14. Applying Machine
Learning Algorithms
This Power Consumption prediction problem we have here is a Continuous Regression problem.
Models used:
• Linear Regression : Linear regression is a quiet and the simplest statistical regression method used for predictive
analysis in machine learning. Linear regression shows the linear relationship between the independent(predictor)
variable I, and the dependent(output) variable
• Decision Tree Regression : Decision tree regression observes features of an object and trains a model in the
structure of a tree to predict data in the future to produce meaningful continuous output. In the context of Power
Consumption prediction, it observes the features of independent variables and trains the model.

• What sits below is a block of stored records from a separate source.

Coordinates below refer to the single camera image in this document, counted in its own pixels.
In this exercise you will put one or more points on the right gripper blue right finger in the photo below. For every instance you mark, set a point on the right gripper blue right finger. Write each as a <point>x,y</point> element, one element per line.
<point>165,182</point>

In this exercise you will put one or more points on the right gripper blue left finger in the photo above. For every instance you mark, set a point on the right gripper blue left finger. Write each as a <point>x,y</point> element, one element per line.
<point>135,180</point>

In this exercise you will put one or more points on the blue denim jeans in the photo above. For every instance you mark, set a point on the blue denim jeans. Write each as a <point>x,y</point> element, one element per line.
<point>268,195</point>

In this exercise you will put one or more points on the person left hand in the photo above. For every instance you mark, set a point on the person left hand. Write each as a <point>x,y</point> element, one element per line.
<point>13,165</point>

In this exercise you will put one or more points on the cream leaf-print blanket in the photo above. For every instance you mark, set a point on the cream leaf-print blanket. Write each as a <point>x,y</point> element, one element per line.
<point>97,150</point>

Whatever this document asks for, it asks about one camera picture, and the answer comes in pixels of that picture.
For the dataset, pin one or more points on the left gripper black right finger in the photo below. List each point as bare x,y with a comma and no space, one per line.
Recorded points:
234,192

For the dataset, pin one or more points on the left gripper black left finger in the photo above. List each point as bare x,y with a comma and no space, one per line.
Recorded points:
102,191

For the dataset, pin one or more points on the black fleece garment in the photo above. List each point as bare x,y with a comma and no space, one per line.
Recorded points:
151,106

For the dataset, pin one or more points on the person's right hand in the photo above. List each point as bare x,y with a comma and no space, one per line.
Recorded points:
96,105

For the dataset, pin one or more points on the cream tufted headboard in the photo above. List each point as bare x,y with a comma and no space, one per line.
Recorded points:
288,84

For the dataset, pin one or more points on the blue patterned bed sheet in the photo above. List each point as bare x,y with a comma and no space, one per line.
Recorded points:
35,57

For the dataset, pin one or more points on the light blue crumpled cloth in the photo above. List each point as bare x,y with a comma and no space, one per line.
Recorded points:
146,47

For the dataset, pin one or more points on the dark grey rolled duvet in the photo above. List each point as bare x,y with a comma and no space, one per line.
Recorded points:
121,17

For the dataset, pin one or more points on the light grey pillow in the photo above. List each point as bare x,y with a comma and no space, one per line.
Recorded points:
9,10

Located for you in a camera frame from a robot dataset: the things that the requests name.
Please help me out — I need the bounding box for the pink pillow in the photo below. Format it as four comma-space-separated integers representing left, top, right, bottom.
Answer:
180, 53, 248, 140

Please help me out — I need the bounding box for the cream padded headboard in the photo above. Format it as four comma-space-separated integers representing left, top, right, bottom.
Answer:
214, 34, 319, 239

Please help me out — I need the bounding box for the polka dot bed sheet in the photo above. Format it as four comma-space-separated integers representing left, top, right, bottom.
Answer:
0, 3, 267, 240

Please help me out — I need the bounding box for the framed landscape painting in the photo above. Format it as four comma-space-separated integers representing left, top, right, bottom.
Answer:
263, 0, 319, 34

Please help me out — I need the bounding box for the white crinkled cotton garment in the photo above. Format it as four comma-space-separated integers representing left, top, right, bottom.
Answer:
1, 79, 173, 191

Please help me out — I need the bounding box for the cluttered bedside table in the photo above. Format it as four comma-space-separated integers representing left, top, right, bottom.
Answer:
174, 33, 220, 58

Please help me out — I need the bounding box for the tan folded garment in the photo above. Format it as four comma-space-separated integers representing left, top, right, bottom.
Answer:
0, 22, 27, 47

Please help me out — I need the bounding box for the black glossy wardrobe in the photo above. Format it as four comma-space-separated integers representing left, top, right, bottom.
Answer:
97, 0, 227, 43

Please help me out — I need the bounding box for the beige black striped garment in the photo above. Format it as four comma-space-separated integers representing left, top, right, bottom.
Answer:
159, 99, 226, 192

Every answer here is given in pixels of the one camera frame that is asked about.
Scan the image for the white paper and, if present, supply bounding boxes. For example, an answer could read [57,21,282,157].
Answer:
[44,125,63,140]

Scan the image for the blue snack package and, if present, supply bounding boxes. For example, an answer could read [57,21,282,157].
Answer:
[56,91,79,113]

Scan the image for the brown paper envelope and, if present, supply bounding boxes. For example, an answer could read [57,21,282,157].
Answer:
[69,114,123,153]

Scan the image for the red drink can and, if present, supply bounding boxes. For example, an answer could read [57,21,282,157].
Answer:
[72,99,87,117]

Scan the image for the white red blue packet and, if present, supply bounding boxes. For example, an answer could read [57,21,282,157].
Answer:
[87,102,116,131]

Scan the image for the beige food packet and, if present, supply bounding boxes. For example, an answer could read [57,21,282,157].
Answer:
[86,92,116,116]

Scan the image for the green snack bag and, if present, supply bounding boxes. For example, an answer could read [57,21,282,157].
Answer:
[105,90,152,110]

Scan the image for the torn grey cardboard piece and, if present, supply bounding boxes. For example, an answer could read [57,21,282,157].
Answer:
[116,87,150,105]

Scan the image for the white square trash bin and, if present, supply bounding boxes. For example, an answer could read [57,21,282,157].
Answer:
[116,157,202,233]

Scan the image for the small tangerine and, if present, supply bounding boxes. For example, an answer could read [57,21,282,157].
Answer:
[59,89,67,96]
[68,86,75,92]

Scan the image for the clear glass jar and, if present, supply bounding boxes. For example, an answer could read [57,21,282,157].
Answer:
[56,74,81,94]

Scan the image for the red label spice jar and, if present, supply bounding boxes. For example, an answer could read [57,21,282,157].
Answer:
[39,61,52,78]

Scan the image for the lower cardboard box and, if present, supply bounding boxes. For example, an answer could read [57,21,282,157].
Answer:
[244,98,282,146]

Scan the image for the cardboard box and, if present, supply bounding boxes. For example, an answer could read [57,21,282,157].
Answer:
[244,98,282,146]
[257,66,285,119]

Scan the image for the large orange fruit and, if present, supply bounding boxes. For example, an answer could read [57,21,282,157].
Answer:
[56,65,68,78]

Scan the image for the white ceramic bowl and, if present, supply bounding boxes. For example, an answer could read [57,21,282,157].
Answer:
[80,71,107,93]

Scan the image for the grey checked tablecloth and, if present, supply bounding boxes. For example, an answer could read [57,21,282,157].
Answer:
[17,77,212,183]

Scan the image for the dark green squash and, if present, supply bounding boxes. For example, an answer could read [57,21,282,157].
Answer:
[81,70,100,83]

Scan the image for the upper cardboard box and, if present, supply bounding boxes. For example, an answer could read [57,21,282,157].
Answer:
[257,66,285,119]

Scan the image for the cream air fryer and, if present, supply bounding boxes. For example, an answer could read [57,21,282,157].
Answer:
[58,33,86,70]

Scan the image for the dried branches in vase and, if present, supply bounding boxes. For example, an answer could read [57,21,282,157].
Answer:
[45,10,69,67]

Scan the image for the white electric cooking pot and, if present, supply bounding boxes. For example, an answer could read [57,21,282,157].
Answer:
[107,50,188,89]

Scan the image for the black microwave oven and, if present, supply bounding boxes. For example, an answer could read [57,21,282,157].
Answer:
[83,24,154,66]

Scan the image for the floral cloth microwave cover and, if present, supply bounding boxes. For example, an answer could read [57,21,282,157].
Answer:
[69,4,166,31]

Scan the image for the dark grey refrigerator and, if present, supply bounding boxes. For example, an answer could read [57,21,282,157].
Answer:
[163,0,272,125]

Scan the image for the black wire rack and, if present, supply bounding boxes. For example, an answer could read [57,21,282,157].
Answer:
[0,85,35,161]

• Random Forest Regression : Random forest regression is a supervised learning algorithm and bagging technique
that uses an ensemble learning method for regression in machine learning. The trees in random forests run in
parallel, meaning there is no interaction between these trees while building the trees.
• Gradient Boost Regression : Gradient boosting regression trees are based on the idea of an ensemble method
derived from a decision tree. The decision tree uses a tree structure. Starting from tree root, branching according to
the conditions and heading toward the leaves, the goal leaf is the prediction result.
16. Model Selection
and Considerations
• Random Forest Regression outperforms
Linear Regression, Decision tree Regression
and Gradient Boost Regression in all metrics,
demonstrating higher r2 Score, Lower mse and
rmse error. It seems to be a promising model for
our task.
• Based on the provided metrics, Random Forest
Regression stands out as the best-performing
model overall.
• Hence, we will go with Random Forest
Regression as our final model as it is quite
evident that it predicts best for our Power
Consumption prediction model.
17. Conclusion
• With the help of several insights, patterns and trends in our data, we’ve used Machine Learning to
predict the power consumption in zone3.
• This project offers significant benefits to electricity providers:
• By predicting power consumption, Electricity providers can adopt proactive measures to produce
power at the required rate. This involves proper electricity production , less transmission losses
and proper supply to consumers.
• By focusing efforts on consumption at a high rate, Electricity providers can streamline operations,
reduce production costs, and improve overall efficiency.
• Understanding the factors influencing power consumption enables providers to efficiently supply
the power to meet individual needs. This level of personalization fosters stronger consumer
relationships, increases efficiency in supply of electricity without losses.